Exposure to BPA, used in the manufacture of polycarbonate and other plastics, has been shown to interfere with reproductive development in animals and has been linked with cardiovascular disease and diabetes in humans.

The study is the first to show that drinking from polycarbonate bottles increased the level of urinary BPA, and thus suggests that drinking containers made with BPA release the chemical into the liquid that people drink in sufficient amounts to increase the level of BPA excreted in human urine.

The study appears on the Web site of the journal Environmental Health Perspectives.

In addition to refillable polycarbonate bottles and a popular container among students, campers, and others, and are also used as baby bottles, BPA is also found in dentistry composites and sealants and the lining of aluminium food and beverage cans. (In bottles, polycarbonate can be identified by the recycling number 7.)

Numerous studies have shown that it acts as an endocrine disruptor in animals, including early onset of sexual maturation, altered development and tissue organization of the mammary gland, and decreased sperm production in offspring. It may be most harmful in the stages of early development.

“We found that drinking cold liquids from polycarbonate bottles for just one week increased urinary BPA levels by more than two-thirds. If you heat those bottles, as is the case with baby bottles, we would expect the levels to be considerably higher. This would be of concern since infants may be particularly susceptible to BPA’s endocrine-disrupting potential,” said Karin B. Michels, associate professor of epidemiology at HSPH and Harvard Medical School and senior author of the study.

The researchers, led by first author Jenny Carwile, a doctoral student in the Department of Epidemiology at HSPH, and Michels, recruited Harvard College students for the study in April 2008.

The 77 participants began the study with a seven-day “washout” phase in which they drank all cold beverages from stainless steel bottles in order to minimize BPA exposure. Participants provided urine samples during the washout period. They were then given two polycarbonate bottles and asked to drink all cold beverages from the bottles during the next week; urine samples were also provided during that time.

The results showed that the participants’ urinary BPA concentrations increased 69 percent after drinking from the polycarbonate bottles. (The study authors noted that BPA concentrations in the college population were similar to those reported for the U.S. general population.)

Previous studies had found that BPA could leach from polycarbonate bottles into their contents; this study is the first to show a corresponding increase in urinary BPA concentrations in humans.

One of the study’s strengths, the authors note, is that the students drank from the bottles in a normal-use setting. Additionally, the students did not wash their bottles in dishwashers nor put hot liquids in them; heating has been shown to increase the leaching of BPA from polycarbonate, so BPA levels might have been higher had students drunk hot liquids from the bottles.

Canada banned the use of BPA in polycarbonate baby bottles in 2008 and some polycarbonate bottle manufacturers have voluntarily eliminated BPA from their products. With increasing evidence of the potential harmful effects of BPA in humans, the authors believe further research is needed on the effect of BPA on infants and reproductive disorders and breast cancer in adults.
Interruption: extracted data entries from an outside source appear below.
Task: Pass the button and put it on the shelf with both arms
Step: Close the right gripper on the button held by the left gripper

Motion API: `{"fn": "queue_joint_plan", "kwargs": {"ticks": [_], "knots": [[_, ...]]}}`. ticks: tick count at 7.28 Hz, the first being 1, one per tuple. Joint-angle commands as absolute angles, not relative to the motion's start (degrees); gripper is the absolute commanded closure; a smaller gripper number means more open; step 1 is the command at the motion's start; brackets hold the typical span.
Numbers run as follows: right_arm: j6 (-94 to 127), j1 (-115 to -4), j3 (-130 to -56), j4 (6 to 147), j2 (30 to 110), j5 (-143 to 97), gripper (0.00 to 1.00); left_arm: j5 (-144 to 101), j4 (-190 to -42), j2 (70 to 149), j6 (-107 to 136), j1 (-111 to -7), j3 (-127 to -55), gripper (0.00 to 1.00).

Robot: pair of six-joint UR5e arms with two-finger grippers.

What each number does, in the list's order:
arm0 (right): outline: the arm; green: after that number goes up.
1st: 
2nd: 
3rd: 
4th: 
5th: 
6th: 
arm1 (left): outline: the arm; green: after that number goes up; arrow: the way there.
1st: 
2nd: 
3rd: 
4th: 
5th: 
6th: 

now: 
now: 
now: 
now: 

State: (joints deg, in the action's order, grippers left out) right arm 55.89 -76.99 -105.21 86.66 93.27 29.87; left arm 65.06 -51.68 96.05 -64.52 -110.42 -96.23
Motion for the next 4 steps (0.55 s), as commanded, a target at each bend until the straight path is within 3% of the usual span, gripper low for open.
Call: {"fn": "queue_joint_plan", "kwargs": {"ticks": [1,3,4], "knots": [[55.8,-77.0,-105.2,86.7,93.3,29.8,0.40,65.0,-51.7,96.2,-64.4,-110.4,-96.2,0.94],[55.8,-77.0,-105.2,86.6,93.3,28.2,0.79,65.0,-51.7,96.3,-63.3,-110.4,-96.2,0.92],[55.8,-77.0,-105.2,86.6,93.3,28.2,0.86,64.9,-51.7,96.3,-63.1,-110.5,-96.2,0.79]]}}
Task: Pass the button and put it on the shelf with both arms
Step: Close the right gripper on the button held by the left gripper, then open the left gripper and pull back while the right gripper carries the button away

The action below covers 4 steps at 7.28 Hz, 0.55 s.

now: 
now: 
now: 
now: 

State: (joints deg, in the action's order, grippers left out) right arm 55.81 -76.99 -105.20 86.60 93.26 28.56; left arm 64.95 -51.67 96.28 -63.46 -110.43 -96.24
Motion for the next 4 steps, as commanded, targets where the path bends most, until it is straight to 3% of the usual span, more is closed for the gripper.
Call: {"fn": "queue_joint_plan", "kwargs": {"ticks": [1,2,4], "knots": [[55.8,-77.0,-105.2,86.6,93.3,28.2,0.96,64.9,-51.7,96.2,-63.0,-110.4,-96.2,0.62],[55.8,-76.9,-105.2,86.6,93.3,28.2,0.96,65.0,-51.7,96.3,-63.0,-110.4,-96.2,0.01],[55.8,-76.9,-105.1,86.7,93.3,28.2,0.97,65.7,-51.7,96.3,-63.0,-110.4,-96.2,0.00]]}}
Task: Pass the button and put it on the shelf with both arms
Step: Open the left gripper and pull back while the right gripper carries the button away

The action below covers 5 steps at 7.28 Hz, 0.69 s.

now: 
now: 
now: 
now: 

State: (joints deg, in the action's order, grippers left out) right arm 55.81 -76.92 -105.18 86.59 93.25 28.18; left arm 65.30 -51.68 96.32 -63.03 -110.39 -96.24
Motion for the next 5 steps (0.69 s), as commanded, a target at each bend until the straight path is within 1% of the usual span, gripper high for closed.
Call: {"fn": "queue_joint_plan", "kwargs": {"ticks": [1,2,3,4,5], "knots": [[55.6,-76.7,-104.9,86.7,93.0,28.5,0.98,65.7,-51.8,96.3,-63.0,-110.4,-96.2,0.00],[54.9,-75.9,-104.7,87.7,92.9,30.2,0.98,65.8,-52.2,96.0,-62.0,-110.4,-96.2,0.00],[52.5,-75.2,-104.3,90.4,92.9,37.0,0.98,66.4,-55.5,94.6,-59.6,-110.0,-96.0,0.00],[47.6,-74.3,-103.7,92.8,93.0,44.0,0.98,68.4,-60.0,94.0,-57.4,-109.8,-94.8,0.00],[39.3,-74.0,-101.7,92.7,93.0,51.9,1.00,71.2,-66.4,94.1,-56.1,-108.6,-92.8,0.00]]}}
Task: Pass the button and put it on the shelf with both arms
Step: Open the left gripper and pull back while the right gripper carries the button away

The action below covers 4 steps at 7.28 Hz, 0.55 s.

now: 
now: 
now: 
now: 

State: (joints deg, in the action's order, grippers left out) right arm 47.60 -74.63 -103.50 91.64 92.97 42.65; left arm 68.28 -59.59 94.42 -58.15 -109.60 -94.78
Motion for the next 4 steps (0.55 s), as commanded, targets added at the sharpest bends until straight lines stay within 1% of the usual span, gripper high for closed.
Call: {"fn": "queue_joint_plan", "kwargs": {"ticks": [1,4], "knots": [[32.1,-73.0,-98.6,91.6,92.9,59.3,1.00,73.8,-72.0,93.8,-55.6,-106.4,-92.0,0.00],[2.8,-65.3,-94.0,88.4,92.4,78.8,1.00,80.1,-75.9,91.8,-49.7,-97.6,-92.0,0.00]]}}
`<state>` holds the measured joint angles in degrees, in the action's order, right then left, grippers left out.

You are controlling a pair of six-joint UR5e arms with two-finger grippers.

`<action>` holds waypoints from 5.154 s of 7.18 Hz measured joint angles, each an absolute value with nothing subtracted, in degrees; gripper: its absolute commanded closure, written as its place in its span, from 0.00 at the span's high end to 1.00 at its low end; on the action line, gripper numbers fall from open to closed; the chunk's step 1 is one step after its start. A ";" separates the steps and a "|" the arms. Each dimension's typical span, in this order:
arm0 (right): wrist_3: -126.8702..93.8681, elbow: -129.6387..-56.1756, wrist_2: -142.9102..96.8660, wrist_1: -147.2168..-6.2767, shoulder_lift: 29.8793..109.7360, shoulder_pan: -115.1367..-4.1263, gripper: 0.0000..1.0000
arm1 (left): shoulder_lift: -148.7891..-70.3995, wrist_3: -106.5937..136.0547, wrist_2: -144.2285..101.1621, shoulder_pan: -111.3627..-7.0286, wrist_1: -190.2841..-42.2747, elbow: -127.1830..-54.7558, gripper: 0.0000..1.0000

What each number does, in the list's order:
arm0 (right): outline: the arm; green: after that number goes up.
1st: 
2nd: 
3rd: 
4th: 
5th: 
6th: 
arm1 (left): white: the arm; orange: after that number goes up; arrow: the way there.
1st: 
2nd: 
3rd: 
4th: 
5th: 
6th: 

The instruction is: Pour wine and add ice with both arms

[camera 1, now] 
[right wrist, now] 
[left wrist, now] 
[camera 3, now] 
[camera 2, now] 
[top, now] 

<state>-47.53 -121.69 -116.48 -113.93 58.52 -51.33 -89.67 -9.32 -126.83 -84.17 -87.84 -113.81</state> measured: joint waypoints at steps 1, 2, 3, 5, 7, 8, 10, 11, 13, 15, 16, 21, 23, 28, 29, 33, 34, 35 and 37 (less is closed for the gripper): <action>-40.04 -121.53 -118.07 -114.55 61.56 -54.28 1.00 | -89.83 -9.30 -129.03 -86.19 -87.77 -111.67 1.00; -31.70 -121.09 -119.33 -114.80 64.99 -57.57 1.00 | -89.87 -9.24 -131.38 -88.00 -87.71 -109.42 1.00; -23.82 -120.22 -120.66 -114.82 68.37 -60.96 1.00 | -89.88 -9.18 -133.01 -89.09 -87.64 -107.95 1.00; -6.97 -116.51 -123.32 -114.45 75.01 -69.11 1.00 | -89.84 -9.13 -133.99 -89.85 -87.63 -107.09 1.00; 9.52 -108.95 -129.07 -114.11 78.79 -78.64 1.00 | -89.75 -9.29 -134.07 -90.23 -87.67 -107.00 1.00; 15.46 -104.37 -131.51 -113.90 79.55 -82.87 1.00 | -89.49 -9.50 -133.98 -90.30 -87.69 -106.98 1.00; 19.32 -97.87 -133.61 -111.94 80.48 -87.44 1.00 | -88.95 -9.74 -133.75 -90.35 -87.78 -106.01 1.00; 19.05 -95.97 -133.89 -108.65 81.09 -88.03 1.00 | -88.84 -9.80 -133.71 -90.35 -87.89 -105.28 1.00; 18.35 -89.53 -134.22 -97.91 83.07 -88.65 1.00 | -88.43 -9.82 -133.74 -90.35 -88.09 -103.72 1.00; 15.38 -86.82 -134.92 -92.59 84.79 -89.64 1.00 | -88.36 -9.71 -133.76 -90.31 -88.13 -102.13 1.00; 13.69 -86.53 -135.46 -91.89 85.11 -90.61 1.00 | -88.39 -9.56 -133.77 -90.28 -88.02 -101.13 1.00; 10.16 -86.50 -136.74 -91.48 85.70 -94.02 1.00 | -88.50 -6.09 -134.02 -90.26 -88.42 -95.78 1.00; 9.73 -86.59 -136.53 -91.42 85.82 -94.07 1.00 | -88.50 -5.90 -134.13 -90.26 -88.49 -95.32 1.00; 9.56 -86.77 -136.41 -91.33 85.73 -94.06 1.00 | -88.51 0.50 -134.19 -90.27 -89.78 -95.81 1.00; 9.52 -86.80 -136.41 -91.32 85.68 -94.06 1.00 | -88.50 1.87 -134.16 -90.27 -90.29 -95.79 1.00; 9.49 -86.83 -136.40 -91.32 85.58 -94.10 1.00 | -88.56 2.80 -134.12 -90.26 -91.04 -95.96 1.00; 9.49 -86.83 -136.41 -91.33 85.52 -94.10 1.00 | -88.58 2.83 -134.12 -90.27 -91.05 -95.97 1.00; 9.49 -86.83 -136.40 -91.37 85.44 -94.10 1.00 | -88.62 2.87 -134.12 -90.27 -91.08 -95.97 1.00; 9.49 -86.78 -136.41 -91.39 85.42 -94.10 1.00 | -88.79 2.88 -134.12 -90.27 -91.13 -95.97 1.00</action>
“This study is coming at an important time because many states are deciding whether to ban the use of BPA in baby bottles and sippy cups,” said Carwile. “While previous studies have demonstrated that BPA is linked to adverse health effects, this study fills in a missing piece of the puzzle — whether or not polycarbonate plastic bottles are an important contributor to the amount of BPA in the body.”

The study was supported by the Harvard University Center for the Environment and the National Institute of Environmental Health Sciences Biological Analysis Core, Department of Environmental Health, HSPH.

Carwile was also supported by the Training Program in Environmental Epidemiology.